La question du périmètre du consentement de l’enfant

        Mais un problème crucial se pose lorsque le mineur est particulièrement jeune, à tel point que l’on se demande si ce mineur peut ou non consentir à un acte sexuel. Dans le respect des principes juridiques et de la lettre de la loi, il ne doit y avoir aucune différence selon que le mineur a 1 mois ou 14 ans, car la loi ne distingue pas ces deux situations. Ainsi, en théorie, s’il n’est pas prouvé (parce qu’il s’agit bien d’apporter des preuves !) que l’acte sexuel a été commis par violence, contrainte, menace ou surprise, alors il n’y a pas, juridiquement, d’agression sexuelle, mais « simplement » une atteinte sexuelle, quel que soit l’âge de l’enfant mineur. Pourtant, et c’est heureux, la Cour de cassation a écorné le droit afin de prendre en compte des situations exceptionnelles.

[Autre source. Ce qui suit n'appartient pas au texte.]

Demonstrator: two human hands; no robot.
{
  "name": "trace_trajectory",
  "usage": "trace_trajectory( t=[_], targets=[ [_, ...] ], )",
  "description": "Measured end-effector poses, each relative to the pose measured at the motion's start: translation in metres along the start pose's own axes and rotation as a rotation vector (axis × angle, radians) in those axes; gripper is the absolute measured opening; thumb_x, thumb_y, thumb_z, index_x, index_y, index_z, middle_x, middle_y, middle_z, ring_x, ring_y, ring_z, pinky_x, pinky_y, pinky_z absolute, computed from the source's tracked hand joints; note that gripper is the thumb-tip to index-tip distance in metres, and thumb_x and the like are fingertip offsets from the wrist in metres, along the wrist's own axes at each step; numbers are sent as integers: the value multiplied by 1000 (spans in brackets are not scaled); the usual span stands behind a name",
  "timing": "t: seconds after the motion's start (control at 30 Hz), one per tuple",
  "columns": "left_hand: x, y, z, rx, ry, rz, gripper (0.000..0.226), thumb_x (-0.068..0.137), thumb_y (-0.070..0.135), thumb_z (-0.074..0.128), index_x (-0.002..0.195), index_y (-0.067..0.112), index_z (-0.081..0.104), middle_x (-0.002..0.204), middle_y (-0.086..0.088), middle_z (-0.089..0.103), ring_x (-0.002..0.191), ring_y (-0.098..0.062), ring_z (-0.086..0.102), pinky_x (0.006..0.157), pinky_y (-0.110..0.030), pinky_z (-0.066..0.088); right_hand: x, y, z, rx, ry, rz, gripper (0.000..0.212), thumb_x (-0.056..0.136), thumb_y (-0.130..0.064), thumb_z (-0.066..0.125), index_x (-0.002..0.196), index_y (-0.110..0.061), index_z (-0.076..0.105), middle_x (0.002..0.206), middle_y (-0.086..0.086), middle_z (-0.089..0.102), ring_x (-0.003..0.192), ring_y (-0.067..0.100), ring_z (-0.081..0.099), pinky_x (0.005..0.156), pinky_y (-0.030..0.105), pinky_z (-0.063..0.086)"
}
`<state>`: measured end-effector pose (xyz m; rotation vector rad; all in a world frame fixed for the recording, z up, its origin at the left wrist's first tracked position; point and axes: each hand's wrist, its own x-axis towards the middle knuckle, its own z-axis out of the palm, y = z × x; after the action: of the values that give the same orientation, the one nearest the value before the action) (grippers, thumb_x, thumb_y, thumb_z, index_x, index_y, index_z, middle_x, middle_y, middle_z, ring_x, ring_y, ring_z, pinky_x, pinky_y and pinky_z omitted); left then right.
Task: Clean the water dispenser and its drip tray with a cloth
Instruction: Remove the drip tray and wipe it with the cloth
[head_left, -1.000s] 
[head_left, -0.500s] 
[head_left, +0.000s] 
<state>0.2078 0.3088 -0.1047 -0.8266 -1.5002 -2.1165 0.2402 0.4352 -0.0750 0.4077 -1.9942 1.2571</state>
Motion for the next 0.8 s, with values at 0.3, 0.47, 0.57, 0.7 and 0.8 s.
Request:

        En effet, dans un arrêt du 7 décembre 2005,  cette Cour a considéré que devait être condamné pour agressions sexuelles sur mineurs un homme ayant eu des actes sexuels avec des nourrissons, car ces derniers, en raison de leur très jeune âge ne pouvaient consentir. Sans rentrer dans les détails techniques, il faut préciser que pour statuer ainsi, la Cour de cassation a tordu le bras aux principes juridiques du droit pénal afin d’admettre que le très jeune âge était constitutif d’une absence de consentement. Cependant, une telle décision ne peut s’appliquer que pour de très jeunes enfants qui n’ont pas la capacité de consentir. Tout le débat se portera alors sur le point de savoir à partir de quand un enfant peut consentir à un acte sexuel avec un majeur. Cela dépendra de l’âge mais aussi de la maturité de l’enfant.

        Mais il est possible de penser, et c’est ce que semble avoir fait le parquet de Pontoise, qu’une enfant de 11 ans peut consentir à de tels actes, ou, qu’en tout état de cause, il n’a pas été possible d’apporter la preuve d’une absence de consentement dans ce cas particulier. Si une telle décision peut être critiquée, il faut alors le faire en connaissance de cause, en ayant parfaitement compris les spécificités législatives en la matière, et en respectant évidemment les limites de la loi.

 

Une législation perfectible ?

        L’atteinte sexuelle sur mineur de moins de 15 ans est punie de 5 ans d’emprisonnement et de 75 000 euros d’amende. Les agressions sexuelles autres que le viol sur mineur de moins de 15 ans sont punies de 10 ans d’emprisonnement et de 150 000 € d’amende. Le viol sur mineur de moins de 15 ans est puni quant à lui de 20 ans de réclusion criminelle. Il serait alors envisageable, pour pouvoir condamner justement certains actes d’atteinte sexuelle sur mineur consentant d’augmenter la peine maximale prévue lorsque cette infraction est constatée (par exemple 10 ans d’emprisonnement). Cela permettrait alors au juge de pouvoir bénéficier d’une échelle de peine plus importante, qui lui permettra de moduler sa décision avec plus de souplesse en prenant en compte les faits de l’espèce, même lorsqu’une absence de consentement ne peut pas être prouvée. Cependant, l’office du juge ne doit en aucun cas se substituer à la recherche de preuves par la police judiciaire, et encore moins à l’impossibilité d’apporter certaines preuves !

 

Article rédigé par Benoît Le Dévédec le 26 septembre 2017.